There is no way you could discover that something is intrinsically a digital computer because the characterization of it as a digital computer is always relative to an observer who assigns a syntactical interpretation to the purely physical features of the system.

This point has to be understood precisely. I am not saying there are a priori limits on the patterns we could discover in nature. We could no doubt discover a pattern of events in my brain that was isomorphic to the implementation of the vi program on this computer. But to say that something is functioning as a computational process is to say something more than that a pattern of physical events is occurring. It requires the assignment of a computational interpretation by some agent. Analogously, we might discover in nature objects which had the same sort of shape as chairs and which could therefore be used as chairs; but we could not discover objects in nature which were functioning as chairs, except relative to some agents who regarded them or used them as chairs.

Conclusion

This paper contains a ton more exposition and argumentation to back up this main point. He talks about the inadequacy of trying to explain how our brain works by talking about the "programs" it runs. Simulating a typewriter via word processing software tells us nothing about the causal mechanisms that make a typewriter work. In the same way, discovering how to simulate a brain will tell us nothing about its causal mechanism. Consider any non-brain physical system (typewriters, hurricanes, etc). Talking about formal properties they share with their computational simulation does not provide us with answers to how things systems work. It might help us simulate behavior, but our programs need not have the same causal properties.

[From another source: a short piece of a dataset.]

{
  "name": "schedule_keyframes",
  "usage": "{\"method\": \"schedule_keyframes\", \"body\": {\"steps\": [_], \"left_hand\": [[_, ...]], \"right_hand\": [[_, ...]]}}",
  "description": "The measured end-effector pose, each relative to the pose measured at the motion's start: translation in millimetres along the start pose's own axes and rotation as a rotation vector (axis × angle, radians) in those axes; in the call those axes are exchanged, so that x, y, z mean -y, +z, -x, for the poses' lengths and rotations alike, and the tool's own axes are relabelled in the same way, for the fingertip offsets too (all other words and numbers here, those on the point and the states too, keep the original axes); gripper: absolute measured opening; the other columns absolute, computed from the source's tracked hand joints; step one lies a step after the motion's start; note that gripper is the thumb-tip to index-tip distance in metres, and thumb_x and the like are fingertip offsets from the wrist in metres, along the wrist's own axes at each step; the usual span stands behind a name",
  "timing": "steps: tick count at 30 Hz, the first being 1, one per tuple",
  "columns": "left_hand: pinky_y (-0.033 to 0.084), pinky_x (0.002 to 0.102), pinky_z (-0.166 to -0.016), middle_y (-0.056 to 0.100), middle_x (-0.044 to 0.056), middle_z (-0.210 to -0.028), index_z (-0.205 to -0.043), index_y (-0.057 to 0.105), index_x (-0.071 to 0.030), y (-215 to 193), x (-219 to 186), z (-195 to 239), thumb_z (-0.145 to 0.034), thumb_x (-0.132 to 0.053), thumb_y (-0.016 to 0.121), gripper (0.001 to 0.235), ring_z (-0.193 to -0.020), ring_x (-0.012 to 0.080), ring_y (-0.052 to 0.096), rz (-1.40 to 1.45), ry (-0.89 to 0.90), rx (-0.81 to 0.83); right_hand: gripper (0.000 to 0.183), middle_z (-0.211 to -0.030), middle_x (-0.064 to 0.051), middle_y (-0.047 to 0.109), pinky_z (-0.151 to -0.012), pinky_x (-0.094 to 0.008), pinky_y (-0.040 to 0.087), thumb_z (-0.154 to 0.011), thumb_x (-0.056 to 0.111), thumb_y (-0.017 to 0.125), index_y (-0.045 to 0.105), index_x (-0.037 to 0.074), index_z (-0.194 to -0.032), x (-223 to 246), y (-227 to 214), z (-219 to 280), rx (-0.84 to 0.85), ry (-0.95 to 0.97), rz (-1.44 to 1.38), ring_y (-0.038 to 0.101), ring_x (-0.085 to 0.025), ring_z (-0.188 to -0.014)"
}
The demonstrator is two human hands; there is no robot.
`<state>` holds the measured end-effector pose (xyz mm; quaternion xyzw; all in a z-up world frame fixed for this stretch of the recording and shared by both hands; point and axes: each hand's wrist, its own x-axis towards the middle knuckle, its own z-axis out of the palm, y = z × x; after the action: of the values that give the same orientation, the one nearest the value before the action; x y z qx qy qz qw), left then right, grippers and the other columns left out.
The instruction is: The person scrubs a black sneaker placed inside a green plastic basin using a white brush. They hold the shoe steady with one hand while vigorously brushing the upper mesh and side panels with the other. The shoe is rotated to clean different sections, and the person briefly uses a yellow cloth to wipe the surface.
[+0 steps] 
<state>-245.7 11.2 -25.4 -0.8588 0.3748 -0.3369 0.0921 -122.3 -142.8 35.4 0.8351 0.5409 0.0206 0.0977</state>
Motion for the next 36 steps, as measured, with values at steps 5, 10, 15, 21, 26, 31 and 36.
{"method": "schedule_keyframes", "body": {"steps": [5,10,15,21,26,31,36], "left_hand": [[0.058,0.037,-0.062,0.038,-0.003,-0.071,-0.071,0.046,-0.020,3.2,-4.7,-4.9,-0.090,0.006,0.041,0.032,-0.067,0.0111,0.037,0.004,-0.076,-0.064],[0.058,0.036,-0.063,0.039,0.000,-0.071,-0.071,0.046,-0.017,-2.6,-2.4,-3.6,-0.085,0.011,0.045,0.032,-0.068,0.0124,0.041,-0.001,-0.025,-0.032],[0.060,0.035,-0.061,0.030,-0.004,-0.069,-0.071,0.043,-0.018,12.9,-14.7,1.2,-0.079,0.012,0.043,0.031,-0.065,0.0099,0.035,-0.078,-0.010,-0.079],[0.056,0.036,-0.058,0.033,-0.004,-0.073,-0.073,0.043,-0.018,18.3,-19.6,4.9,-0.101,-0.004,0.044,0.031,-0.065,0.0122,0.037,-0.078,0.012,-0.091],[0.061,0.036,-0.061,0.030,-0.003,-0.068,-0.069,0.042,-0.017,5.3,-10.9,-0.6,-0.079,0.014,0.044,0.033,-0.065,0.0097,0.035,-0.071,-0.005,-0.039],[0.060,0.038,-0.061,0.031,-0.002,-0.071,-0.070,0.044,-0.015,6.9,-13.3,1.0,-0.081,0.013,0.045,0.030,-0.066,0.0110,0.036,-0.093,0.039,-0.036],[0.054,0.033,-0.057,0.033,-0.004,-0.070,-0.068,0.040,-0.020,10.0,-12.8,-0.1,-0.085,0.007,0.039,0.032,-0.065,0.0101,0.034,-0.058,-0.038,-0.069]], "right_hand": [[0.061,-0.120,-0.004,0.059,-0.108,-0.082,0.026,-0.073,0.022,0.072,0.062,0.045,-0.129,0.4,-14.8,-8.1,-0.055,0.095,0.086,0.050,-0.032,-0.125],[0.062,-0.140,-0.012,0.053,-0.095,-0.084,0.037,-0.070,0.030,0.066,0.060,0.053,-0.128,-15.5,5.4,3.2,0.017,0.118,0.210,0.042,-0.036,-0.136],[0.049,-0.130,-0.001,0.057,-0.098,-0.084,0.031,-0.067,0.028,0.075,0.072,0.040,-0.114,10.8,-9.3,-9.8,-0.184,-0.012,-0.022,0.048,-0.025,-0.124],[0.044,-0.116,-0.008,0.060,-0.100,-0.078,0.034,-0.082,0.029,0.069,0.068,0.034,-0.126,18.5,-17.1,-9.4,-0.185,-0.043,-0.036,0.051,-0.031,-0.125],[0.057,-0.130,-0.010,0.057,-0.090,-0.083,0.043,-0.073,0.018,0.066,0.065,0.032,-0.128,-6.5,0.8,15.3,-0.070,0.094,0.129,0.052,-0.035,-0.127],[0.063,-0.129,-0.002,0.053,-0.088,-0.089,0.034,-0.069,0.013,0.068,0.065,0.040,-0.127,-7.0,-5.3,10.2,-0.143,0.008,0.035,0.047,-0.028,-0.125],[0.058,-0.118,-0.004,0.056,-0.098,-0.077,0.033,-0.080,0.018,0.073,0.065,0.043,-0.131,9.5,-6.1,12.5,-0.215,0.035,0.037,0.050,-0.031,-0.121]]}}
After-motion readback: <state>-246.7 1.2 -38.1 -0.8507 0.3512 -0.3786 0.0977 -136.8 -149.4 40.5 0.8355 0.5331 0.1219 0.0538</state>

There is much more in the paper to consider and it is highly readable. Since I've been getting into the habit of sharing my opinion in these posts I will say my part I fully agree with Searle's argument. A physical process can implement any number of computations. But it doesn't do so intrinsically, it only does so we consider it as such. This is why I'm hesitant about things like weaving patterns being called computational. Not because they aren't "real programming". Not because they are lesser. But because they only become computation when people consider them as such.

Should we consider everything as computation? Is that a helpful lens for all problems? No, I don't think so. Nor should we elevate computation as if it is the greatest highest end. We are not computers. The universe is not a computer. Nothing is a computer, but anything can be treated like one.